In early 1976, the prosecutor of Bergen County, New Jersey submitted a petition to the Bergen County Juvenile Court, requesting appellant's return to that jurisdiction pursuant to the Interstate Compact on Juveniles (of which Pennsylvania and New Jersey are signatories) which provides that "any juvenile, charged [in another state] with being a delinquent by reason of violating any criminal law shall be returned to the requesting state upon a requisition to the state where the juvenile may be found . . ."[1] (Emphasis added) On March 8, 1976, the Bergen County Juvenile Court determined that New Jersey was entitled to immediate custody of appellant and ordered the matter certified to the Dauphin County Juvenile Court. The Dauphin County Juvenile Court ruled that Pennsylvania was required to return appellant to the New Jersey juvenile *188 authorities. The Superior Court affirmed the Dauphin County Juvenile Court's order in a per curiam opinion and we granted appellant's petition for an allowance of appeal.

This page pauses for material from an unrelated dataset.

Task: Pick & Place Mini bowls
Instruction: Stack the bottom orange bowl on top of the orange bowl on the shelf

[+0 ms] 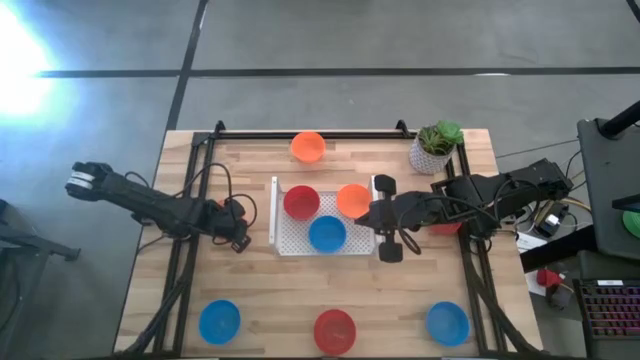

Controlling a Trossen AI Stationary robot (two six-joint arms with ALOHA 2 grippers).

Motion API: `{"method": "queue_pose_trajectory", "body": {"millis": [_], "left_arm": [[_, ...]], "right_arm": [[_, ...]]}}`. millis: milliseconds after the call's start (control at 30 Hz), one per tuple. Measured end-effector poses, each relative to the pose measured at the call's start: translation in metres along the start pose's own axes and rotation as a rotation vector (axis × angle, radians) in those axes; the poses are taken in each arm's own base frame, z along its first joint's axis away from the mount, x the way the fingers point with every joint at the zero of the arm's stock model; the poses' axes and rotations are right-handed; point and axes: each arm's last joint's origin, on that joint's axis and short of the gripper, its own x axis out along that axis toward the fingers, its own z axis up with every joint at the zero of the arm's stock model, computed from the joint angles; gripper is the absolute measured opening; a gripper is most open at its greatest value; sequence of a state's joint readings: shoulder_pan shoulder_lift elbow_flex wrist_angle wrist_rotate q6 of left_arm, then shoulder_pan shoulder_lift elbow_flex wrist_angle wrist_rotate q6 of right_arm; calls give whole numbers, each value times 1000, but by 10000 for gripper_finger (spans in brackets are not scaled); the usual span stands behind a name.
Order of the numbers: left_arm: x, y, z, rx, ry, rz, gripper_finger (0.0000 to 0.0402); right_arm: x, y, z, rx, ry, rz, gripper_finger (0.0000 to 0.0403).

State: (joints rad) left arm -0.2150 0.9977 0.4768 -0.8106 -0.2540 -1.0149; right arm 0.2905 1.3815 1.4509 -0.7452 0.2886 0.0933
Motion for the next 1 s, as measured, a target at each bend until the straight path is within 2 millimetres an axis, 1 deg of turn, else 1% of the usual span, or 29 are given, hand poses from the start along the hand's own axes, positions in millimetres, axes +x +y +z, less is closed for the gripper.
{"method": "queue_pose_trajectory", "body": {"millis": [100, 200, 333, 600, 733, 900, 1000], "left_arm": [[-5, -4, 4, 15, -21, -13, 3], [-18, -10, 12, 39, -47, -36, 2], [-44, -17, 27, 71, -109, -26, 1], [-102, -24, 52, 88, -245, -11, 1], [-123, -32, 65, 152, -323, -22, 0], [-139, -47, 82, 256, -412, 35, 0], [-143, -61, 93, 360, -429, 80, 0]], "right_arm": [[0, 0, 0, 0, 0, 0, 8], [0, 0, 0, 0, 0, 0, 8], [0, 0, 0, 0, 0, 0, 8], [0, 0, 0, 0, 0, 0, 8], [0, 0, 0, -3, 0, -2, 8], [0, 0, 0, -22, -2, -3, 8], [0, -1, 0, -33, -5, -14, 8]]}}
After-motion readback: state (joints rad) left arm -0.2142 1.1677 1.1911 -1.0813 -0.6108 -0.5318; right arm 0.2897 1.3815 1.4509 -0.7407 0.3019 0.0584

Appellant's contention that it is not mandatory for Pennsylvania to return appellant to New Jersey is incorrect. The statute, above quoted, is explicit in providing that a juvenile ". . . shall be returned . . ." Appellant must be returned to New Jersey the only question is when. In the ordinary case, the answer is immediately. However, where the requested juvenile has violated a criminal law in Pennsylvania, then Pennsylvania might have an interest which must be served before the return of the juvenile to the requesting state. That interest would include the prosecution, sentence, and treatment of the juvenile. Routine probation, etc. would indicate the Pennsylvania's interest in the juvenile had ceased. A juvenile court would also compare the seriousness of the crimes committed in Pennsylvania and the requesting state and if the Pennsylvania crime is rather minor compared to the other crime, the court could fairly conclude that Pennsylvania had at that time no present interest in the juvenile so as to postpone the immediate return of the juvenile to the requesting state.

The order of the Juvenile Court is vacated and the case is remanded to the Dauphin County Juvenile Court for further proceedings consistent with this opinion to determine when appellant will be returned to New Jersey.

POMEROY, J., concurs in the result.

ROBERTS, J., filed a dissenting opinion in which O'BRIEN and MANDERINO, JJ., joined.

ROBERTS, Justice, dissenting.

This appeal challenges the order of the Dauphin County Juvenile Court granting the request of the State of New Jersey for extradition of a juvenile, Michael Kallinger, now fifteen years of age. Kallinger is sought on charges of delinquency for his alleged participation in a murder and two armed robberies occurring in New Jersey more than *189 three years ago. At present Kallinger is in the custody of the Commonwealth at the Youth Development Center at Warrendale, Pennsylvania, following an adjudication of his delinquency arising from his commission of criminal acts in Pennsylvania. Both the Director of the Youth Center and the Pennsylvania Deputy Administrator of the Interstate Compact on Juveniles oppose extradition on the ground that it conflicts with Kallinger's best rehabilitative interests. New Jersey has offered no assurance that the extradition is in any way consistent with Kallinger's best interests, but rather has chosen to rely on what it asserts to be the unconditionally mandatory language of Article XVII of the Interstate Compact on Juveniles.[1] 62 P.S. § 731, as amended (Supp. 1978-79).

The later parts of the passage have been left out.